Ahí estaba yo.
En aquella cima tan maravillosa jamás explorada por ningún ser humano antes.
Como la encontré, es difícil de describir. La cuestión en sí era el mensaje que “ELLOS” querían transmitirme.
Se les oía de lejos.
Se les oía acercarse.
Cada paso agigantado que daban, abría el nublado cielo un poco más.
Los dioses querían hablarme, ¿y por qué?
Si yo no he sido más que una persona sencilla toda la vida. No creo en divinidades ni cielos eternos. Soy una incrédula total, atea, agnóstica… No diviso que me querían transmitir y con que fin, si, tampoco nadie me iba a creer.
Pero ahí estoy. Esperando a que el cielo se disipe y ver la luz divina que se acercaba lentamente hacia mí. Eran como miles de bombillas de un blanco polar que te penetraba en las pupilas y te obligaba a tener los ojos más abiertos todavía…
A penas entendía lo que me estaban diciendo.
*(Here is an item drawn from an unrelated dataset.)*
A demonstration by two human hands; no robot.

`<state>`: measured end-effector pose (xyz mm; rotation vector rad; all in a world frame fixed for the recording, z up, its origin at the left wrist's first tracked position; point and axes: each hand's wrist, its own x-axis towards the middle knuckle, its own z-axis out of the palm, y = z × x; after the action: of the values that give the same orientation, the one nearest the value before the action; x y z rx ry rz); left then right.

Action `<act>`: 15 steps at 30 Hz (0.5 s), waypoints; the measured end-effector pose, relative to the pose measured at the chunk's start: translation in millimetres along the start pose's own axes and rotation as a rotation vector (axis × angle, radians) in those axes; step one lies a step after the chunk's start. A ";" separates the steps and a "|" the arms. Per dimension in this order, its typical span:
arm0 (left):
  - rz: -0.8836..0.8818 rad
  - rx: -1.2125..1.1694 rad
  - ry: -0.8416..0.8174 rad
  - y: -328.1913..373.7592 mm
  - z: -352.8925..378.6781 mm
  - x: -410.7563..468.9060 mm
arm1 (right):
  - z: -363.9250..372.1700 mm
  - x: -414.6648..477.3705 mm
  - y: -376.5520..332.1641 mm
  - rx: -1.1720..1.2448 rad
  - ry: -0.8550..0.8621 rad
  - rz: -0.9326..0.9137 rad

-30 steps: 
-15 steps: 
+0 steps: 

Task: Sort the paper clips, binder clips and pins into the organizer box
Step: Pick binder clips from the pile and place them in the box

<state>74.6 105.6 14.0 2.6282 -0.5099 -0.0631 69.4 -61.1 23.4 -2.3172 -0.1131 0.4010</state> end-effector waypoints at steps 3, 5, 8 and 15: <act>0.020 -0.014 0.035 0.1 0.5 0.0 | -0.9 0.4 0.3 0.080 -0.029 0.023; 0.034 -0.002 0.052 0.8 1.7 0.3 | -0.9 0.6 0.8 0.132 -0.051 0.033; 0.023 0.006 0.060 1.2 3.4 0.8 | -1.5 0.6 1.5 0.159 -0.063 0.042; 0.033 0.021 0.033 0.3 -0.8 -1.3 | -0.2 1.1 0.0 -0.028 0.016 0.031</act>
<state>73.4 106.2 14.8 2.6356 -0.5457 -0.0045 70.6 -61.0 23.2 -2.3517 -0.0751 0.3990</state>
Estaba demasiado pendiente de esa luz celestial que me tenía cautivada.
Los ecos de las palabras, fueron recobrando parte de sentido.
¡Hablaban mi idioma, qué detallazo!
-¡Ei!, ¿estás bien?
Me preguntó una de las voces femeninas más dulces que había escuchado en toda mi vida.
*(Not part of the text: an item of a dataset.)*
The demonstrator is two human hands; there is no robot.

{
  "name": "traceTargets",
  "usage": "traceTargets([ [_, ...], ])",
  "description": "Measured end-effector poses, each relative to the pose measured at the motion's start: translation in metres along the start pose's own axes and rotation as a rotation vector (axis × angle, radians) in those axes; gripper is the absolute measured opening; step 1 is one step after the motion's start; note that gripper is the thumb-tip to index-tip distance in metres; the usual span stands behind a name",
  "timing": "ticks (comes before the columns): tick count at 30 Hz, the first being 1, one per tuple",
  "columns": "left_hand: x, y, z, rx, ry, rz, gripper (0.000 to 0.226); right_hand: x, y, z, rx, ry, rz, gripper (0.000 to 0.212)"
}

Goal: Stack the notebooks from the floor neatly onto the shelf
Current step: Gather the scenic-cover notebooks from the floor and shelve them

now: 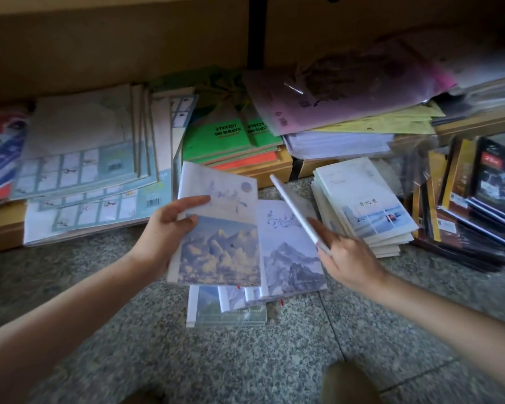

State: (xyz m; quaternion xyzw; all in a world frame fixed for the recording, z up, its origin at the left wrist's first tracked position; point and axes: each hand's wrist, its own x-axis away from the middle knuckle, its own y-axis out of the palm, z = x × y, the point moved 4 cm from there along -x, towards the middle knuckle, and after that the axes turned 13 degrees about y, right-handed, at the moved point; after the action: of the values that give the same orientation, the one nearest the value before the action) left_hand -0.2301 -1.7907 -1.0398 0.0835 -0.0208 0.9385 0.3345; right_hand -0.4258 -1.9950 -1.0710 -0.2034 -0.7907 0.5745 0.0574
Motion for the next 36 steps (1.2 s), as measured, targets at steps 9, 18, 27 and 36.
traceTargets([
  [9, 0.011, 0.023, 0.002, 0.142, -0.117, -0.017, 0.043, -0.018, -0.047, -0.087, 0.025, -0.338, 0.321, 0.048],
  [18, 0.021, 0.029, 0.017, 0.463, -0.116, 0.053, 0.050, -0.012, -0.025, -0.138, 0.055, -0.455, 0.130, 0.045],
  [27, 0.041, 0.023, 0.019, 0.156, 0.115, 0.197, 0.015, -0.006, -0.006, -0.130, 0.076, -0.584, -0.074, 0.057],
  [36, 0.055, 0.033, 0.052, -0.087, 0.493, -0.095, 0.030, -0.019, -0.016, -0.083, -1.085, 0.496, -0.309, 0.072],
])
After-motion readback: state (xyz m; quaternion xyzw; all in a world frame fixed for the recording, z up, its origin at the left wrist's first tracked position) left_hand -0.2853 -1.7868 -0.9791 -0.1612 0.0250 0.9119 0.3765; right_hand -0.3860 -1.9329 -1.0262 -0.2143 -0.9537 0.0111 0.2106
Seguía solamente viendo esa luz espectral que no me permitía mover la cabeza hacia ningún lado para apartar la mirada.
-Supongo- contesté con incertidumbre…
Quería moverme, pero no era capaz. Una fuerza invisible me tenía atrapada. Me empecé a agobiar.
-¡Tranquila, no te muevas!- me advirtió otra voz. Esta vez, masculina, potente, penetrante-podrías lastimarte.
¿Lastimarme con qué?
Si solamente estaba en una cima recubierta de hierba.
La luz cegadora de repente empezó a alejarse. Cuando las pupilas se acostumbraron a la normalidad, me di cuenta que estaba en la sala de un hospital; había sufrido un accidente en moto.